PROBLEM: The answer is every line in the data below that contains the word "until".

(Stored data)

- - - -

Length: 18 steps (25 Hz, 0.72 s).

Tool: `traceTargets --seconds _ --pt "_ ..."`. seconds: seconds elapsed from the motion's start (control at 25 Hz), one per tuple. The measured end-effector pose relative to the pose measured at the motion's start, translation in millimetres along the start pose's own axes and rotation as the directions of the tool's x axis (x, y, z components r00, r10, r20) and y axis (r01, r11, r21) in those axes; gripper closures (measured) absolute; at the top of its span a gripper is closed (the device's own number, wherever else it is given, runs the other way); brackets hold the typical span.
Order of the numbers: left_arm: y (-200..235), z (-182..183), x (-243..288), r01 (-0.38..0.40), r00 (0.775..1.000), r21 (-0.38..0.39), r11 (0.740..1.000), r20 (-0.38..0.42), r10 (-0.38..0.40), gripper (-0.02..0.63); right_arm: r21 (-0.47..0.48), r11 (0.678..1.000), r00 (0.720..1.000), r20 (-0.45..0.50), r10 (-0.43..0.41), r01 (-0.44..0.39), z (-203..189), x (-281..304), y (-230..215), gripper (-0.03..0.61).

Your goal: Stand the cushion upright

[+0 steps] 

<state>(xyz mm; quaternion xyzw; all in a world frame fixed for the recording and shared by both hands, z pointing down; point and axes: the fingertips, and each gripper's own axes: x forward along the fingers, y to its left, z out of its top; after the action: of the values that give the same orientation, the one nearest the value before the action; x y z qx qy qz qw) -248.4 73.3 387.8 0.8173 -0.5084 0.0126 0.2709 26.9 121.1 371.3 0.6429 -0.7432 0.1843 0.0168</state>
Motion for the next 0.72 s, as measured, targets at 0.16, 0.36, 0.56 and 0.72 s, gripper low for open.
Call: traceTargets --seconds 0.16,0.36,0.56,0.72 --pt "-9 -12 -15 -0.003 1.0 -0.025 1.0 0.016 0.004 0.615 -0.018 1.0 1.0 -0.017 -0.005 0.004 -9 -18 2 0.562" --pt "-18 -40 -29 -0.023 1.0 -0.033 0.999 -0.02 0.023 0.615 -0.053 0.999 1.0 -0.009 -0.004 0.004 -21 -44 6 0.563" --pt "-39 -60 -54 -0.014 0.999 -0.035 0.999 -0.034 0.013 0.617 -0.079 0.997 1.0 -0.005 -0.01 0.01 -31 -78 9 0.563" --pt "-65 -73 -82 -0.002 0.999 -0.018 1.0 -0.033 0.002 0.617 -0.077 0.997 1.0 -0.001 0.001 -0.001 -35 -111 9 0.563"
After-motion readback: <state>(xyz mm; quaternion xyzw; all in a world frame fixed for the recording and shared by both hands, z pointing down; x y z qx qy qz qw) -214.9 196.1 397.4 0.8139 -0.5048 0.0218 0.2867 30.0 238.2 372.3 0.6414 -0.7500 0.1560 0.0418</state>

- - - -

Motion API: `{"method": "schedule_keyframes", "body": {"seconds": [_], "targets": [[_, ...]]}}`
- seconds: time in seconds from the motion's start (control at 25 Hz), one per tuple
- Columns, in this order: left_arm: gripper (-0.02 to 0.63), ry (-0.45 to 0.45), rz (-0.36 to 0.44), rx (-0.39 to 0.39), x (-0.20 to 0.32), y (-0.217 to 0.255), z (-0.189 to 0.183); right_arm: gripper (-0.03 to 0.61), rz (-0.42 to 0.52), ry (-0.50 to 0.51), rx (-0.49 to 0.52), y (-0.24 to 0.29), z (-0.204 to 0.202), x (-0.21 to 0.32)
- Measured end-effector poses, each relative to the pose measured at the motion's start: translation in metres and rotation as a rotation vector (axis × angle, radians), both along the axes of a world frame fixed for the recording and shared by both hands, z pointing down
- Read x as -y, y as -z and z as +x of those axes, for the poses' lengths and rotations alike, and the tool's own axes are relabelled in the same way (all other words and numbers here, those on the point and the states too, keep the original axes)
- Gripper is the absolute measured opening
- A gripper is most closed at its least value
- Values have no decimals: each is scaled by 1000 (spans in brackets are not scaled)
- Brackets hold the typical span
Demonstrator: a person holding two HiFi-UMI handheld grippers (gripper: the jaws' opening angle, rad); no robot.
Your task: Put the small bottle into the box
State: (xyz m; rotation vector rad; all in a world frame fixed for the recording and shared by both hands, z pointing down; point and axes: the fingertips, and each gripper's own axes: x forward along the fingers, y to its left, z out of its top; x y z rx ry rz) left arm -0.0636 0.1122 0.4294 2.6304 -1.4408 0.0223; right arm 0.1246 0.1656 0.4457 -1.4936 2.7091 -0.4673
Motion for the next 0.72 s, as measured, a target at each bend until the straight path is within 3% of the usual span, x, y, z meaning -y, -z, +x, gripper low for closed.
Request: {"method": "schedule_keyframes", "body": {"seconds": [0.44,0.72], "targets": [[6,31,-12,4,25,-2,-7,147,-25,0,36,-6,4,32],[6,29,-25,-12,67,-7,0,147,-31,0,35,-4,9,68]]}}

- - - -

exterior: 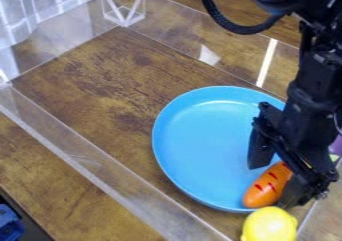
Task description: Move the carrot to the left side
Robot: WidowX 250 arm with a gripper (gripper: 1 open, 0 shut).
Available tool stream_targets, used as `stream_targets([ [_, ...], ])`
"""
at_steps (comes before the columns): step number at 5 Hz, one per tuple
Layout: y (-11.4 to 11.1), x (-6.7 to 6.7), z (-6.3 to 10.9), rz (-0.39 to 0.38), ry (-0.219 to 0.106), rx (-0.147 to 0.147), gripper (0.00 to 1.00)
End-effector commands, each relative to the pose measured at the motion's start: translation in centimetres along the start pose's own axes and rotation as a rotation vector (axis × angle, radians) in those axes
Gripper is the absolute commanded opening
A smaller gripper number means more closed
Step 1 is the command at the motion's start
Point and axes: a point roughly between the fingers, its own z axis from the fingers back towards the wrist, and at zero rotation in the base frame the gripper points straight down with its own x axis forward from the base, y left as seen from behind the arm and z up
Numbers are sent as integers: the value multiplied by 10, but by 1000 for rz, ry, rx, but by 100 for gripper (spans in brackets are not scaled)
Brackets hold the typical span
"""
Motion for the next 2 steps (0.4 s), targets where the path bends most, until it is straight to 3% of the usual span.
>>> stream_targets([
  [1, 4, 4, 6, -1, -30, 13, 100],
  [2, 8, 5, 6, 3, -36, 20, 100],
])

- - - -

SOLUTION FOR THIS EXERCISE:
Motion for the next 0.72 s, as measured, a target at each bend until the straight path is within 3% of the usual span, x, y, z meaning -y, -z, +x, gripper low for closed.
Motion for the next 2 steps (0.4 s), targets where the path bends most, until it is straight to 3% of the usual span.

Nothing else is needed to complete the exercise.